Yine "Allah Allah?!.." deyip, yeniden babasının yanına gitmiş yavru ayı.
Bir daha sormuş "Yaa baba Allah aşkına doğru söyle bak beni evlatlık falan almadınız değil mi? Yani ben sizin öz oğlunuzum."
Baba dayanamamış artık "Oğlum dedim ya sana bizim oğlumuzsun diye, hem sen neden ikide bir soruyorsun ki bunu?"
Yavru ayı: “Yav baba, öyleyse ben niye üşüyorum...”
Ben de bu fıkradaki gibi.. Yürürken kendimi sorguladım... Ulan ben Angaralı değil miyim...

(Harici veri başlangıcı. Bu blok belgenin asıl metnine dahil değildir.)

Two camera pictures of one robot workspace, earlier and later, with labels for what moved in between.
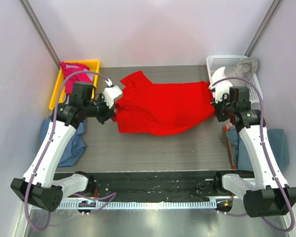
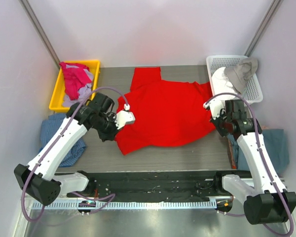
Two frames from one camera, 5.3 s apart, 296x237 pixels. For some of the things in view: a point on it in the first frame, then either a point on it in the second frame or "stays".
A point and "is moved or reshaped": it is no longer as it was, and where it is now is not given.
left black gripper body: [108, 113] to [108, 132]
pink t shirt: [67, 68] stays
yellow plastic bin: [93, 65] stays
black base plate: [156, 186] stays
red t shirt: [161, 108] is moved or reshaped
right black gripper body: [217, 110] to [218, 126]
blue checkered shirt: [76, 146] stays

Angaralıyım ama soğuğu sevmiyorum...
Üniversite yıllarında Yenikapı'daki ev kışın berbat soğuk olurdu... Xaten öğrenci evinde gelen misafirler yüzünden hiç bir zaman iki tane battaniye ile yatmak nasip olmadı... Akşam dört kişi ile uyuduğumuz evde sabah 20 kişi ile uyandığımız çok olurdu... Anasına babasına küsen bizim eve sığınırdı... Sığınmaevi gibiydi mübarek…

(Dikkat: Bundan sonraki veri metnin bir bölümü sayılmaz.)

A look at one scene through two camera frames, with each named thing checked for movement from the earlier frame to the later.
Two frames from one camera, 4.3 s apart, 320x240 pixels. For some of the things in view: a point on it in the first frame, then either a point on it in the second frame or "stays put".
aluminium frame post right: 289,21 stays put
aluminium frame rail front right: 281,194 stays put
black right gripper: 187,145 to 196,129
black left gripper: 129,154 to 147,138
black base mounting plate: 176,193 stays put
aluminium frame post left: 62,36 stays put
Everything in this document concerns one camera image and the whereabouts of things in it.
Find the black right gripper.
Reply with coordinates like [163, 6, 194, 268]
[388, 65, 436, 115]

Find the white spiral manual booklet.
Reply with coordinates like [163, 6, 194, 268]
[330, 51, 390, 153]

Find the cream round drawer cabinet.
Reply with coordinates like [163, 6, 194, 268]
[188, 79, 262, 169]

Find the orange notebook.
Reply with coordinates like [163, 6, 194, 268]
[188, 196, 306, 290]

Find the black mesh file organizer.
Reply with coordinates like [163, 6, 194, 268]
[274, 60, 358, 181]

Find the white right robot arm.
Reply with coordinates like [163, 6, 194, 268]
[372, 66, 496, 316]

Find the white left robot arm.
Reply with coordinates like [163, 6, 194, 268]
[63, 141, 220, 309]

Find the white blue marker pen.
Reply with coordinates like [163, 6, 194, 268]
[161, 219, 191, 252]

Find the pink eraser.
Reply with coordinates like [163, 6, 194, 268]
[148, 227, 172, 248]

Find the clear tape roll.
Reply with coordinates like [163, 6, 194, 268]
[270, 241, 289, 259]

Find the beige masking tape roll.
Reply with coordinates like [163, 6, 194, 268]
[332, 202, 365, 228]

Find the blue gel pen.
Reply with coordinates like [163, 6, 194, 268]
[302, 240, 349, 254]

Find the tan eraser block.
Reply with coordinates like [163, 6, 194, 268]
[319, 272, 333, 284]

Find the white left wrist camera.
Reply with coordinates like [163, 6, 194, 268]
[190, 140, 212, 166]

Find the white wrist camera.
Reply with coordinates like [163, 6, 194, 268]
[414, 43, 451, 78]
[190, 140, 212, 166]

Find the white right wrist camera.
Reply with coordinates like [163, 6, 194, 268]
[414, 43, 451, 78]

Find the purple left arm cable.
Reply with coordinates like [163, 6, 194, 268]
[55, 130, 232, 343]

Askerliği de Kütahya'da yaptım.. 6 ay kısa dönem olarak gittiğim süreçte devletimiz bizim askerliği uzattırıp 9 ay yaptırdı... En uzun kısa dönem askerlik yapan bir arkadaşınızım...
Kütahya'da kışa yakalandık..
Kütahya'da en az Ankara kadar soğuk bir memleket...

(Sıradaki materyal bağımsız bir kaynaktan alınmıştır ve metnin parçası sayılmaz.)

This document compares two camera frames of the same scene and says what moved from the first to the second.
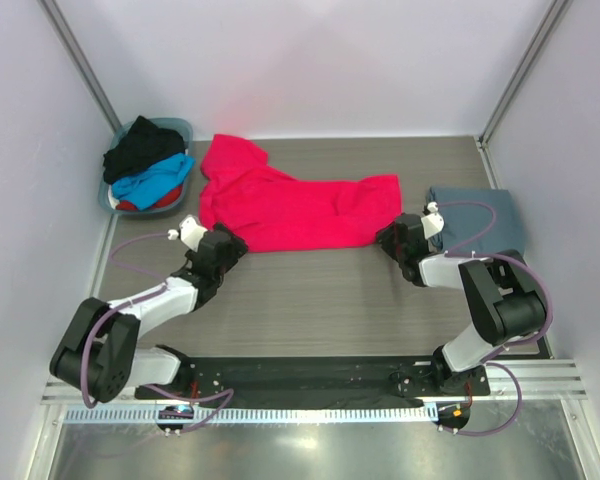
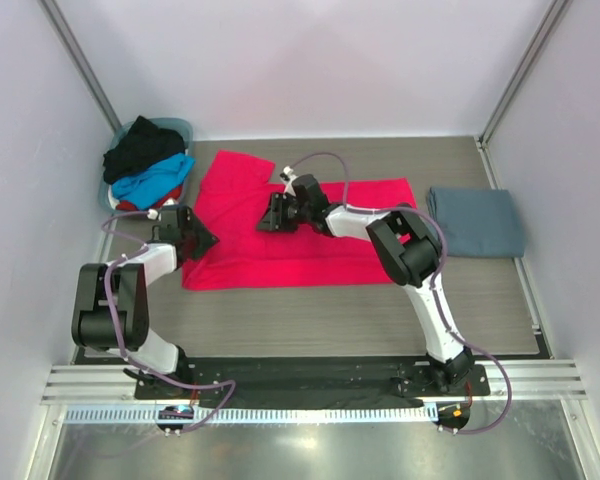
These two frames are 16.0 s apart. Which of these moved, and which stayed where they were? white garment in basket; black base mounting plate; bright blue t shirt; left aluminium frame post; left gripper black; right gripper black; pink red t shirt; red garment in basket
Moved: pink red t shirt; right gripper black; left gripper black
Stayed: black base mounting plate; bright blue t shirt; red garment in basket; white garment in basket; left aluminium frame post

Bazen diyorum, kış geldi mi bende leylekler gibi göç etsem... Afrika'nın sıcak bir bölgesinde kışı geçirsem... Kemiklerim ısınsa... Zaten leylekler bu sene soğukların erken geleceğini biliyormuş... İnanın her zaman Ağustos sonunda göç eden leylekler bu sene 15 Ağustos'da Ankara'yı terk ettiler... Bunun vardı bir hikmeti...
Geçen bir yerde görmüştüm.. İç donu giyen erkekler daha sadık ve evlerine bağlıymış... Demek ki Ankaralı erkekler sadık ve evlerine bağlı... İç donu giymeden Ankara'da kışı atlatmak ne mümkün... İç donu giyme mevsimi genelde Kasım ayı olurdu ama sanırım bu sene bu Ekim ayına çekilecek gibi…
Leylekleri takip etseydik şimdiye kadar iç donu giyer bir yerlerimiz üşümezdi…
Neyse bugünlük de bu kadar geyik yeter...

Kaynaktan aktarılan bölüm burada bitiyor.